- Born: December 11, 1927 Tongzhou, Beijing, China
- Died: October 29, 2018 (aged 90) Beijing, China
- Education: Shandong University
- Occupations: Marxist literary scholar, redologist
- Spouse: Xu Chao
- Children: 2
- Writing career
- Language: Chinese
- Period: 1954-2018
- Genre: Comment
- Notable work: Comments on Dream of Red Mansions

Chinese name
- Chinese: 李希凡

Standard Mandarin
- Hanyu Pinyin: Lǐ Xīfán
- Wade–Giles: Li Hsi-fan

= Li Xifan =

Chinese literary critic (1927–2018)

Li Xifan (李希凡 (Li Hsi-fan); 11 December 1927 – 29 October 2018) was a Chinese Marxist literary scholar and redologist. He became nationally famous in 1954, when his critique of the revered redologist Yu Pingbo was praised by Mao Zedong, who seized the opportunity to launch a nationwide campaign to criticize the idealism of Yu Pingbo and Hu Shih. Li later served as a long-time editor of the People's Daily and Vice President of the Chinese National Academy of Arts.

== Early life and education ==
Li was born on 11 December 1927 in Tongzhou District, Beijing, with his ancestral home in Shaoxing, Zhejiang. His name was originally written as Li Xifan (李锡范), and his courtesy name was Choujiu (畴九).

When he was twenty, Li moved to Qingdao, Shandong Province, where he worked as an assistant to his brother-in-law Zhao Jibin (赵纪彬), a professor at Shandong University. Li was later admitted to the university and graduated from its Chinese Department in 1953.

== Criticism of Yu Pingbo ==
Li continued his studies at the graduate school of Renmin University of China, and while a student there, in September 1954 Li and his friend Lan Ling (蓝翎) published a critique of an article about Dream of the Red Chamber written by the revered redologist Yu Pingbo. On October 10, their critique of Yu's book Study of the Dream of the Red Chamber was published in the major national newspaper Guangming Daily, which criticizes the book for lacking "scientific analysis" and for failing to notice the "great anti-feudal trend" represented in the classical novel.
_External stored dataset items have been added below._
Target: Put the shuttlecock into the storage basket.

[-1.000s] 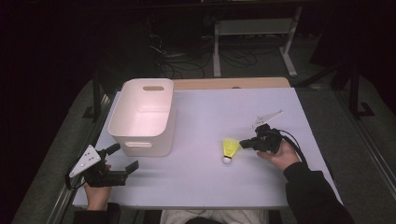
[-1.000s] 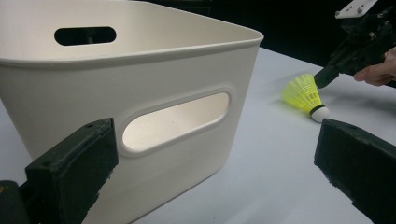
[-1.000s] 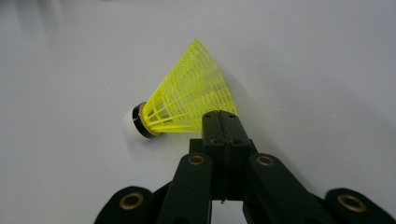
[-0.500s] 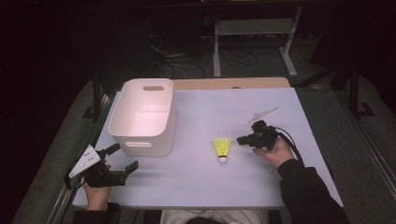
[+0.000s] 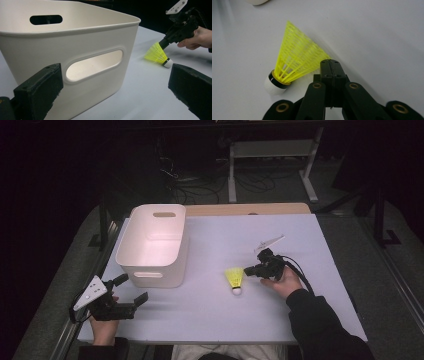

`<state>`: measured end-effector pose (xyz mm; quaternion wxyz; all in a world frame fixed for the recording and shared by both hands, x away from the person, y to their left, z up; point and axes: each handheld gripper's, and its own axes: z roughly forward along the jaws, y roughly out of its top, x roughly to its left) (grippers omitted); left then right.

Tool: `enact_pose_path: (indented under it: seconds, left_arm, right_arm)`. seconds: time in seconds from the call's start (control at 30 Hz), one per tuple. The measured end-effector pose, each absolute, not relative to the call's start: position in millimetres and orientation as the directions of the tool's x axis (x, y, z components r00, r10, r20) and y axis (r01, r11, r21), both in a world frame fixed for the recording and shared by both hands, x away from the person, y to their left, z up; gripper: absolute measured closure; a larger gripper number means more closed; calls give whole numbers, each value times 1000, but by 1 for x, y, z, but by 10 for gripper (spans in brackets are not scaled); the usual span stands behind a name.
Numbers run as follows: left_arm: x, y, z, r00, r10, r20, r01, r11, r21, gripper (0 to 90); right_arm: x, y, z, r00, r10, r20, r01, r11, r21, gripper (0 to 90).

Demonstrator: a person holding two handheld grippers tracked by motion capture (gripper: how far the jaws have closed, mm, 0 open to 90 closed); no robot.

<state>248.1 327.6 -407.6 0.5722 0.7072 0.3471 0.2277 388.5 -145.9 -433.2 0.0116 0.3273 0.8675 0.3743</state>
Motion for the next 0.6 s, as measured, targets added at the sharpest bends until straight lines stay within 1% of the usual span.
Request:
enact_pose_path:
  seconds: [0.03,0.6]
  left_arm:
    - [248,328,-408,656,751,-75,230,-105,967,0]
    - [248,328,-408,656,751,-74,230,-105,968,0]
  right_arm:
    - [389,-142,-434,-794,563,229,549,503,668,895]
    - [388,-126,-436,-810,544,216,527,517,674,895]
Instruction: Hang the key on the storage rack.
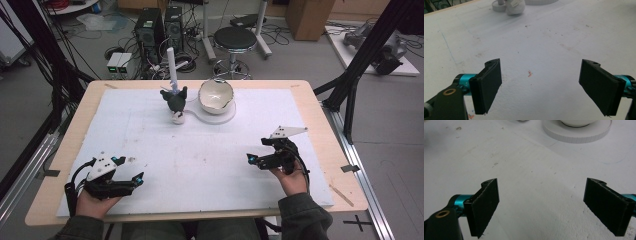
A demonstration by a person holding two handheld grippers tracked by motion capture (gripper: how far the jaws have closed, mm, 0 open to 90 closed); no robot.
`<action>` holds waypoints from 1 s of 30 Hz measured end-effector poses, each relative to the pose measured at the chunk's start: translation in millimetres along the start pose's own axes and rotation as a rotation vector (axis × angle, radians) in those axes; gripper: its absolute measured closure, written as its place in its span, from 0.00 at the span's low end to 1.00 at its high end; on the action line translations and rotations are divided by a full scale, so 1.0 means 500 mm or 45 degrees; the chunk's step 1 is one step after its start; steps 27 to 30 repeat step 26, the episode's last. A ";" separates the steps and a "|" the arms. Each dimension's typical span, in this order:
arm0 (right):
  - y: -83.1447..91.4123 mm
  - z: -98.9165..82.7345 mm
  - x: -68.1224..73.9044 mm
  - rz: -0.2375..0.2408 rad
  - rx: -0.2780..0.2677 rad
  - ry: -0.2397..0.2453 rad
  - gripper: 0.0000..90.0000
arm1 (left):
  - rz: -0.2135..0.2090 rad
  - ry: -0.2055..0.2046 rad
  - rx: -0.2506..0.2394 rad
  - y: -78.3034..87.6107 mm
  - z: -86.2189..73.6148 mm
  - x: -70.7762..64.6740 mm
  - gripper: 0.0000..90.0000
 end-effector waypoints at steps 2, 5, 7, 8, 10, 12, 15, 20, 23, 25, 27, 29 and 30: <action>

Li and Lan's critiques caught the attention of Mao Zedong, who seized the opportunity to launch an attack against Yu, and ultimately, the idealism espoused by the liberal scholar Hu Shih. Mao wrote a letter on 16 October 1954 praising the courage of Li and Lan, two "nobodies", for attacking an established authority. The letter was circulated within China's top leadership, and Chinese media began a national campaign praising "nobodies" such as Li and Lan while criticizing bourgeois "big wigs" such as Yu.

Mao's praise elevated Li and Lan to national fame, and soon they were transferred to work at the People's Daily, the mouthpiece of the Chinese Communist Party. However, when Li criticized young author Wang Meng's novel A New Arrival at the Organization Department in 1956, he was himself criticized by Mao and had to issue a self-criticism.

== Later career ==
In 1965, Mao's wife Jiang Qing asked Li to write a political criticism of Wu Han's play Hai Rui Dismissed from Office, and Li declined. The piece was ultimately written by Yao Wenyuan (later one of the "Gang of Four"), which became an opening shot of the Cultural Revolution. For his non-cooperation, Li was later persecuted and sent to undergo "reform through labor". While working at the labor camp, he spent his nights writing two books analyzing Lu Xun's works. However, when Jiang Qing was arrested after the end of the Cultural Revolution, Li was sent to labour camp again for his correspondences with her.

Li later returned to work at the People's Daily. In 1986, he was invited by Wang Meng, the author he had criticized 30 years earlier who was now China's Minister of Culture, to serve as executive vice president of the Chinese National Academy of Arts. Li expressed gratitude for Wang's magnanimity and served in the position for the next ten years. He also served as the chief editor of two major works, The Great Dictionary of Dream of the Red Chamber (红楼梦大辞典) and the monumental 14-volume General History of Chinese Art (中华艺术通史).

== Personal life ==
Li was married to Xu Chao (徐潮). They had two daughters, Li Meng (李萌) and Li Lan (李蓝). Li Meng was also a redologist, who was the co-author of Li Xifan's book Commentary on Characters of Dream of the Red Chamber (红楼梦人物论). Li Xifan's wife died in 2012, and when Li Meng also died three months later, his family hid the news from him for more than three years.

Li died at his Beijing home on 29 October 2018, at the age of 90.